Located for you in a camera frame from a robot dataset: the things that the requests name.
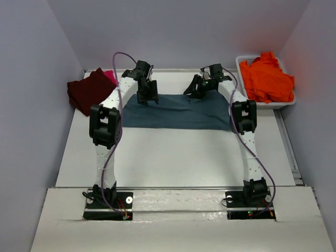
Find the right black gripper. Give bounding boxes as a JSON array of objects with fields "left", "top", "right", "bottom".
[{"left": 183, "top": 74, "right": 215, "bottom": 99}]

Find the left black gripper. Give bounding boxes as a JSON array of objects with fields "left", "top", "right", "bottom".
[{"left": 137, "top": 80, "right": 159, "bottom": 106}]

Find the teal blue t shirt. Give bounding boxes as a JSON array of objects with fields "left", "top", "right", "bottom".
[{"left": 122, "top": 91, "right": 230, "bottom": 131}]

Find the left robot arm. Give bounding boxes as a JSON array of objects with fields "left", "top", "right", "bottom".
[{"left": 89, "top": 60, "right": 159, "bottom": 207}]

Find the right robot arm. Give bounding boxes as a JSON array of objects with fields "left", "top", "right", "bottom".
[{"left": 184, "top": 64, "right": 269, "bottom": 206}]

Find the pink folded t shirt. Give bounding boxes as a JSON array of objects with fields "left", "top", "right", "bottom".
[{"left": 103, "top": 70, "right": 117, "bottom": 85}]

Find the dark red folded t shirt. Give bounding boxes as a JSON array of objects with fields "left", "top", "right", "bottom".
[{"left": 67, "top": 68, "right": 117, "bottom": 117}]

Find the orange t shirt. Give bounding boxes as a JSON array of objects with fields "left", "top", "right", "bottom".
[{"left": 239, "top": 51, "right": 295, "bottom": 103}]

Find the white plastic basket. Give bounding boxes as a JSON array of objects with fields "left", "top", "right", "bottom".
[{"left": 235, "top": 55, "right": 297, "bottom": 110}]

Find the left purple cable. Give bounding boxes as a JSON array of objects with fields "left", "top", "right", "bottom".
[{"left": 101, "top": 51, "right": 139, "bottom": 216}]

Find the purple cable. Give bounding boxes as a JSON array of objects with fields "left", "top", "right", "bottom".
[
  {"left": 101, "top": 51, "right": 139, "bottom": 216},
  {"left": 223, "top": 67, "right": 277, "bottom": 217}
]

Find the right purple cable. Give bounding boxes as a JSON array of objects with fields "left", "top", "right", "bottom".
[{"left": 223, "top": 67, "right": 277, "bottom": 217}]

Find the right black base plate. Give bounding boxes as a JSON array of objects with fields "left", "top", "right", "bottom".
[{"left": 220, "top": 191, "right": 276, "bottom": 220}]

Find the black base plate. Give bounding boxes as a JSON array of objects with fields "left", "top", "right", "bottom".
[
  {"left": 83, "top": 190, "right": 133, "bottom": 221},
  {"left": 220, "top": 191, "right": 276, "bottom": 220}
]

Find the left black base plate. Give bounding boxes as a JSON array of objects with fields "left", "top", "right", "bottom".
[{"left": 83, "top": 190, "right": 133, "bottom": 221}]

+ + +

Exercise goal -> Nothing in the entries above should change when they are printed again, except that the pictures are dropped.

Response below ->
Located for you in a camera frame from a robot dataset: the things that the requests name.
Find the right black gripper. Give bounding boxes as a JSON array of objects with fields "left", "top", "right", "bottom".
[{"left": 183, "top": 74, "right": 215, "bottom": 99}]

Find the left black gripper. Give bounding boxes as a JSON array of objects with fields "left", "top", "right", "bottom".
[{"left": 137, "top": 80, "right": 159, "bottom": 106}]

Find the teal blue t shirt. Give bounding boxes as a JSON array of objects with fields "left", "top", "right", "bottom".
[{"left": 122, "top": 91, "right": 230, "bottom": 131}]

Find the left robot arm. Give bounding boxes as a JSON array of objects with fields "left", "top", "right", "bottom".
[{"left": 89, "top": 60, "right": 159, "bottom": 207}]

Find the right robot arm. Give bounding boxes as a JSON array of objects with fields "left", "top", "right", "bottom".
[{"left": 184, "top": 64, "right": 269, "bottom": 206}]

Find the pink folded t shirt. Give bounding boxes as a JSON array of objects with fields "left", "top", "right", "bottom".
[{"left": 103, "top": 70, "right": 117, "bottom": 85}]

Find the dark red folded t shirt. Give bounding boxes as a JSON array of objects with fields "left", "top", "right", "bottom".
[{"left": 67, "top": 68, "right": 117, "bottom": 117}]

Find the orange t shirt. Give bounding boxes as a JSON array of objects with fields "left", "top", "right", "bottom".
[{"left": 239, "top": 51, "right": 295, "bottom": 103}]

Find the white plastic basket. Give bounding boxes as a JSON array of objects with fields "left", "top", "right", "bottom".
[{"left": 235, "top": 55, "right": 297, "bottom": 110}]

Find the left purple cable. Give bounding boxes as a JSON array of objects with fields "left", "top", "right", "bottom".
[{"left": 101, "top": 51, "right": 139, "bottom": 216}]

Find the purple cable. Give bounding boxes as a JSON array of objects with fields "left", "top", "right", "bottom".
[
  {"left": 101, "top": 51, "right": 139, "bottom": 216},
  {"left": 223, "top": 67, "right": 277, "bottom": 217}
]

Find the right purple cable. Give bounding boxes as a JSON array of objects with fields "left", "top", "right", "bottom".
[{"left": 223, "top": 67, "right": 277, "bottom": 217}]

Find the right black base plate. Give bounding boxes as a JSON array of objects with fields "left", "top", "right", "bottom".
[{"left": 220, "top": 191, "right": 276, "bottom": 220}]

Find the black base plate. Give bounding boxes as a JSON array of objects with fields "left", "top", "right", "bottom".
[
  {"left": 83, "top": 190, "right": 133, "bottom": 221},
  {"left": 220, "top": 191, "right": 276, "bottom": 220}
]

Find the left black base plate. Give bounding boxes as a JSON array of objects with fields "left", "top", "right", "bottom".
[{"left": 83, "top": 190, "right": 133, "bottom": 221}]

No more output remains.